Exploring the resonances between psychodynamic therapy and the Judaeo-Christian faith 2

A further link can be seen in the belief found in psychodynamic work that there is a remedy through stablishing a different kind of relationship. In this relationship the therapist or counsellor is prepared to enter deeply into the person’s pain and confusion. By doing this the therapist or counsellor can get a sense of what is going on in the inner world of the person, though it can create disturbance too in the therapist. Christianity offers redemption also through relationship where another steps into our darkness and share sour suffering with us. The person of Jesus can become an intense companion and reality in the mind of the believer. I like the way Revd Chris MacKenna, priest and Jungian analyst, puts it:

‘There is loving identification with one who has shared our life and died our death. There is a powerful dynamic of projection and introjection through which all our sin, muddle and confusion is put “into” the figure of Jesus on the cross, but then detoxified and offered back in changed form by the risen Christ. Jesus’ death is the depressive nightmare: we seem to have destroyed the source of love, and to be left in total, hopeless darkness. His resurrection, though, shows that not even all our envy, shit and rage can annihilate the power of love.’

This is the risen Christ as the indestructible container and in the Eucharist, we place ourselves as the symbolic bread and wine on the altar so we can be made into the Body of Christ. In both the practice of the Eucharist and in psychodynamic work we grow through relationship with an Other.

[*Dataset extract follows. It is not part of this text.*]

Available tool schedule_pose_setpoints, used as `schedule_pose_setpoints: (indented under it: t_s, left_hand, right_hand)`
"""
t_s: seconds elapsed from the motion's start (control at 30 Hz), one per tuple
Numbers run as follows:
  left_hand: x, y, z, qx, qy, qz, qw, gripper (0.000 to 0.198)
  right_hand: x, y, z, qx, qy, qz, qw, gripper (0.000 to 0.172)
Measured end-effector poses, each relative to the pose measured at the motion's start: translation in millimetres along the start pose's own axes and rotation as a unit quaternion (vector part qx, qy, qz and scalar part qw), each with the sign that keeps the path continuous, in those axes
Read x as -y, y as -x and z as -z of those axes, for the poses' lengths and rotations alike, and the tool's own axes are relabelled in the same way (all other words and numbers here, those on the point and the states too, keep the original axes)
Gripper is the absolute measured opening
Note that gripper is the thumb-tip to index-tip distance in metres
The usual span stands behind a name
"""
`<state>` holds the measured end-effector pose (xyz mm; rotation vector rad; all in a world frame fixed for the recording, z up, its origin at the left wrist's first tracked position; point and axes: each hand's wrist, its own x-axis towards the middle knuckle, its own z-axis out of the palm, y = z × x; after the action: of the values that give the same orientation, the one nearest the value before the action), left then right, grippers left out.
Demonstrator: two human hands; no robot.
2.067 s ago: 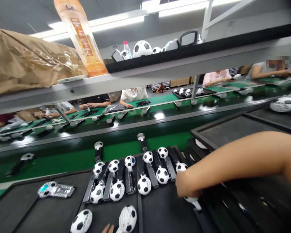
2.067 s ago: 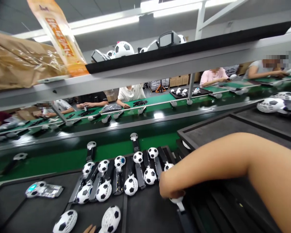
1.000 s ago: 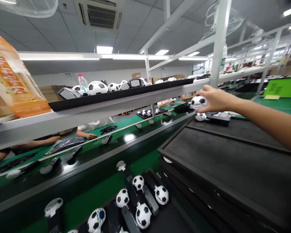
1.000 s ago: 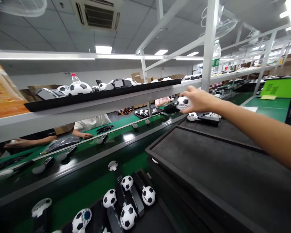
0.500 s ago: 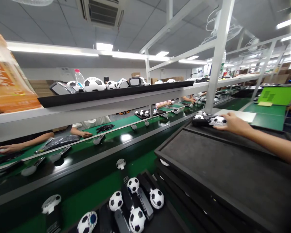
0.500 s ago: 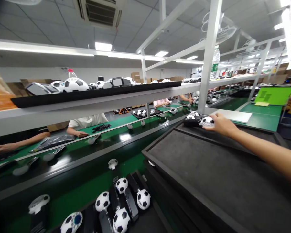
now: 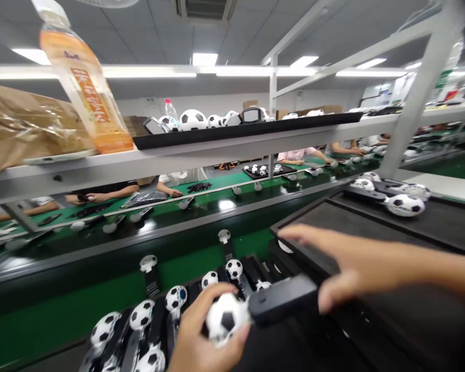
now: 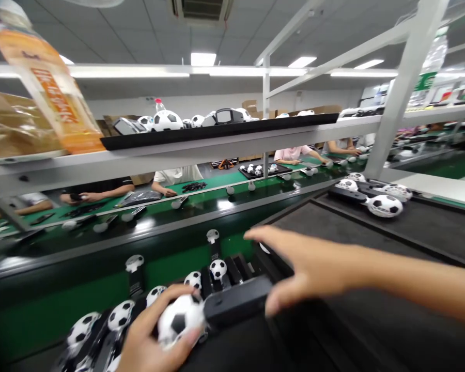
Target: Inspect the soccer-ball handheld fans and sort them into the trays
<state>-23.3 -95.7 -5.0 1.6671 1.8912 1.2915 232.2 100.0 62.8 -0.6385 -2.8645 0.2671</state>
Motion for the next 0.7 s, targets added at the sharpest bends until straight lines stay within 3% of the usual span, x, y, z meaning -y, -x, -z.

In therapy we begin to put together – helped by interpretations from the therapist a new story that helps us understand our experiences. There is a meaning to be gained from our symptoms and this can be added to the new narrative to explain ourselves to ourselves. Again, in the Judaeo-Christian tradition narrative plays an essential part – memories of slavery; stories of the life of Jesus. The message is that life comes through death and the narratives help to locate us. The search for meaning is central to the inner sense of the truth of our existence. Ready-made religious stories can be stultifying and stunting but the narratives are often archetypal and we can find our own struggles within them rather than hearing them as history. In therapy a new story is elicited and put together in religion the stories are already present but in both we are trying to locate and find the truth of our experiences.